Spanish oil company Repsol recently accepted Argentina’s offer to negotiate a settlement over the nationalization of the Argentine oil company YPF. Repsol long held a controlling share of YPF, which produces approximately 1/3 and ¼ of Argentina’s oil and gas respectively.
The nationalization occurred last year, after Argentina accused Repsol of not investing enough to improve output, a charge which Repsol denied, claiming that it had invested $20 billion in Argentina. Further complicating the issue is the fact that Pemex, Mexico’s national oil company, also holds a share in Repsol, which contributes to geopolitical tension. In addition, a US firm ostensibly affected by the nationalization also participated in the suit against Argentina, while the EU is also engaged in a lawsuit against Argentina regarding import policy.

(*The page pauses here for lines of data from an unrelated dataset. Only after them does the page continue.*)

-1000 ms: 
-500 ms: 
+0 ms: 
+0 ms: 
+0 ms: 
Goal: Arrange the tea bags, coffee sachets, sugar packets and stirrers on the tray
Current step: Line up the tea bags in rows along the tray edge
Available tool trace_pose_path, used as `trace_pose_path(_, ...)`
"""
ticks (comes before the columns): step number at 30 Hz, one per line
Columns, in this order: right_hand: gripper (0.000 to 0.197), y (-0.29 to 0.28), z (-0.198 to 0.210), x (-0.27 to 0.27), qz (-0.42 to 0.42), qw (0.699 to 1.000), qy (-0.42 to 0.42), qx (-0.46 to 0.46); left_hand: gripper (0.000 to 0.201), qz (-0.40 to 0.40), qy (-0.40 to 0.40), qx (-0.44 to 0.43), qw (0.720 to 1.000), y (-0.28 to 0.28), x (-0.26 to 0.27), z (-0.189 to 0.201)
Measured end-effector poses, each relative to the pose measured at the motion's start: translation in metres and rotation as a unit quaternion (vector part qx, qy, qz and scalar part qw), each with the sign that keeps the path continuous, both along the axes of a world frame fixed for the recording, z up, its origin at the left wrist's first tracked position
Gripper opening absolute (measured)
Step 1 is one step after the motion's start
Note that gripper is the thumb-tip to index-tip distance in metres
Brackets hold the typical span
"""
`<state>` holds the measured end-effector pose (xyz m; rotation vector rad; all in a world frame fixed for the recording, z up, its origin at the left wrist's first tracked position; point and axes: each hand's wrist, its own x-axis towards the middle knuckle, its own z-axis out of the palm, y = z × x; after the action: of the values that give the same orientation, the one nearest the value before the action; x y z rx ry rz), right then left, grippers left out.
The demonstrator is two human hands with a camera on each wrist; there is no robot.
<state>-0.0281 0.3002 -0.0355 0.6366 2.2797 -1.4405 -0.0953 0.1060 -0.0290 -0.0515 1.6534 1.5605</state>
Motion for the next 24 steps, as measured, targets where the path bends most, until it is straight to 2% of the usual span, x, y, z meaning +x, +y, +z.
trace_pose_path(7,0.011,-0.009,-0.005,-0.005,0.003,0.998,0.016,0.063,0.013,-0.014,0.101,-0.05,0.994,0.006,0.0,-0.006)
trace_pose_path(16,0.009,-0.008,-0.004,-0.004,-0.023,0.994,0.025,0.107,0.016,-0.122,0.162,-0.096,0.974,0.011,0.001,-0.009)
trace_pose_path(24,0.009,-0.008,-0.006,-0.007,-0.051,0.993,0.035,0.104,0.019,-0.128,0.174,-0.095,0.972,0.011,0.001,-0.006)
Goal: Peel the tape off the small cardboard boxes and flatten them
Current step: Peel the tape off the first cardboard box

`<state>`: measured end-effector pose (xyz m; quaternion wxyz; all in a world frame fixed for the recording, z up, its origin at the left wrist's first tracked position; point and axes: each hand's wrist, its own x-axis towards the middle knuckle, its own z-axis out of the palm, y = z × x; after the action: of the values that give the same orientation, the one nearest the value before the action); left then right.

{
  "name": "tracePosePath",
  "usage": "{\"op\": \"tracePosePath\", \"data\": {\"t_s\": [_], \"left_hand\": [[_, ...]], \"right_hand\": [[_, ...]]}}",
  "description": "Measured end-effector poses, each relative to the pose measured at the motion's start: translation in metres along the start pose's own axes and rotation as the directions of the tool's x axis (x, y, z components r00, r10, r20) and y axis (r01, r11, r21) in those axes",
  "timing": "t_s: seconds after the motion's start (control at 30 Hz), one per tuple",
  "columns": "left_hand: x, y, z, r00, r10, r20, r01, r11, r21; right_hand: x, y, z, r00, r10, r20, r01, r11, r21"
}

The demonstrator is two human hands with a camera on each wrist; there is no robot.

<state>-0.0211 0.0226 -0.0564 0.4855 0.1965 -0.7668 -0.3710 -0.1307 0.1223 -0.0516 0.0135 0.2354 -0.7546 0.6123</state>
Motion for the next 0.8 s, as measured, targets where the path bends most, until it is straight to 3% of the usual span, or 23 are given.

One of the greatest fears associated with international investment is nationalization. The willingness of Argentina to negotiate with Repsol seems in large part to be related to the tremendous international pressure placed on Argentina by Spain, Mexico, and the United States. Given that nationalizations are often performed by regimes hostile to capitalism, many times compensation is nonexistent. From an Industrial Organizations standpoint, the question is to what extent does uncertainty of the future hamper foreign investment? With the hypothetical life of a company as infinite, the future status of a company’s operations means that many players may be unwilling to invest in countries that seem political unstable or anti-Western in nature.